* _WORK INSTRUCTION_: Skip every image and restate the data word for word.

___ MATERIAL PROVIDED ___

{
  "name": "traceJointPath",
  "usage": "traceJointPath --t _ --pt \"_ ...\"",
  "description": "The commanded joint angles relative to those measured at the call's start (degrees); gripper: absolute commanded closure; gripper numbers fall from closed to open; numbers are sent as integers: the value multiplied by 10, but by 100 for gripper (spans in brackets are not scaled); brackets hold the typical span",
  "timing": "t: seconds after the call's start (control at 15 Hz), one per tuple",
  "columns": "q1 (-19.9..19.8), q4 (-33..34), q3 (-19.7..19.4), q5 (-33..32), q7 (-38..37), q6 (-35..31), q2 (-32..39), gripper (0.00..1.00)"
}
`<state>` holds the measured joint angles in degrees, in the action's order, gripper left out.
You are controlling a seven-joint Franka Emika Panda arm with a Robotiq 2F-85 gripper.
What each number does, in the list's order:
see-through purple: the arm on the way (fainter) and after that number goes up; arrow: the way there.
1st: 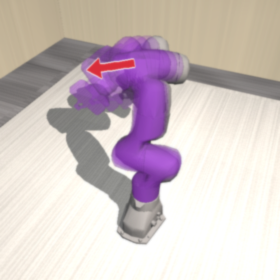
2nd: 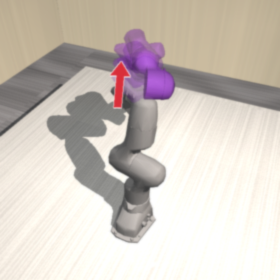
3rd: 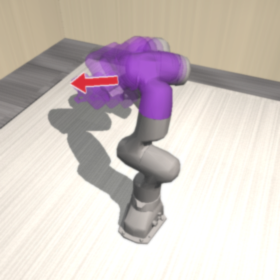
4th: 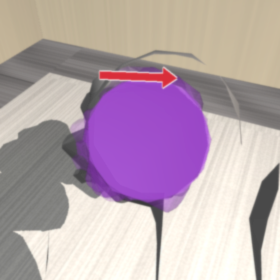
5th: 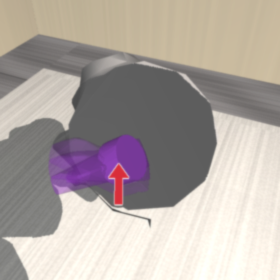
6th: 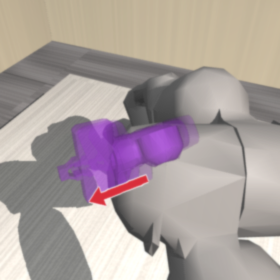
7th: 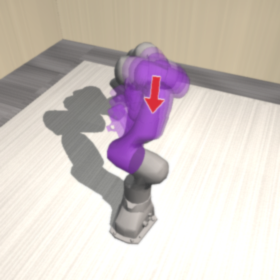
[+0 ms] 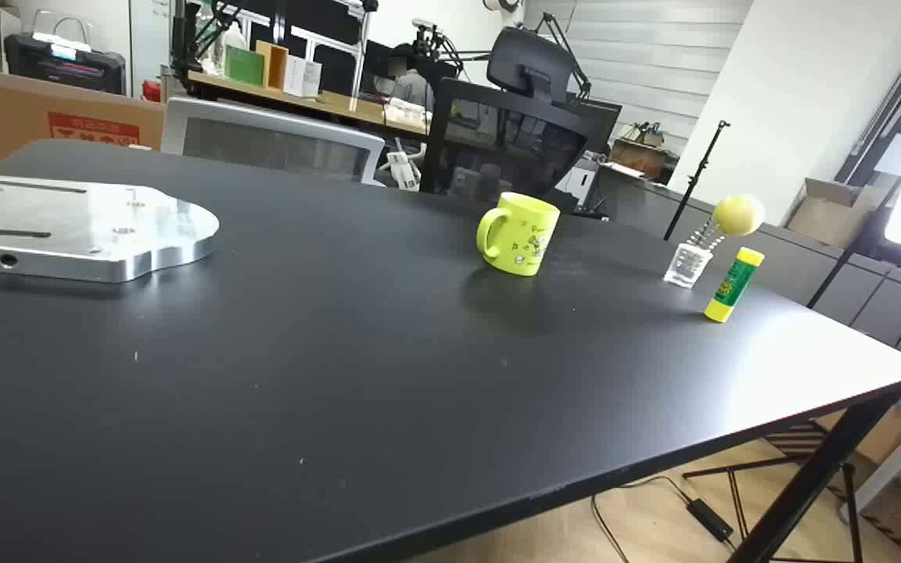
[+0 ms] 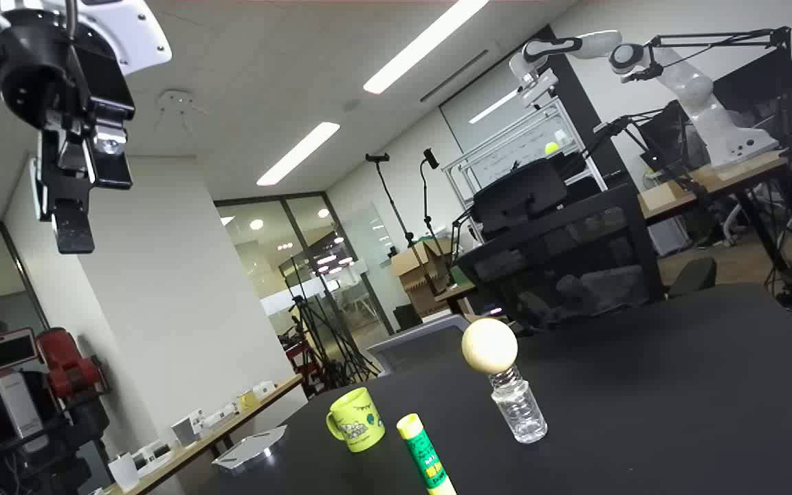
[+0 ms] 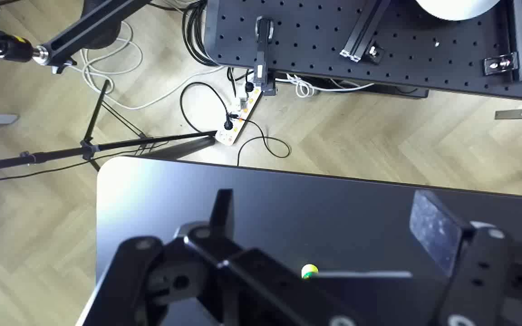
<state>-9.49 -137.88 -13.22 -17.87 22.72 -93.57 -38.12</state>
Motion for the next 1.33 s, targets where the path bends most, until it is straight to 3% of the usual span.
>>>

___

* _WRITTEN REPLY_:
{
  "name": "traceJointPath",
  "usage": "traceJointPath --t _ --pt \"_ ...\"",
  "description": "The commanded joint angles relative to those measured at the call's start (degrees); gripper: absolute commanded closure; gripper numbers fall from closed to open; numbers are sent as integers: the value multiplied by 10, but by 100 for gripper (spans in brackets are not scaled); brackets hold the typical span",
  "timing": "t: seconds after the call's start (control at 15 Hz), one per tuple",
  "columns": "q1 (-19.9..19.8), q4 (-33..34), q3 (-19.7..19.4), q5 (-33..32), q7 (-38..37), q6 (-35..31), q2 (-32..39), gripper (0.00..1.00)"
}
`<state>` holds the measured joint angles in degrees, in the action's order, gripper left out.
You are controlling a seven-joint Franka Emika Panda arm with a Robotiq 2F-85 gripper.
What each number does, in the list's order:
see-through purple: the arm on the way (fainter) and after that number goes up; arrow: the way there.
1st: 
2nd: 
3rd: 
4th: 
5th: 
6th: 
7th: 
[+0 ms] 
[+0 ms] 
[+0 ms] 
<state>-9.49 -137.88 -13.22 -17.87 22.72 -93.57 -38.12</state>
Motion for the next 1.33 s, targets where the path bends most, until it is straight to 3% of the usual span.
>>>

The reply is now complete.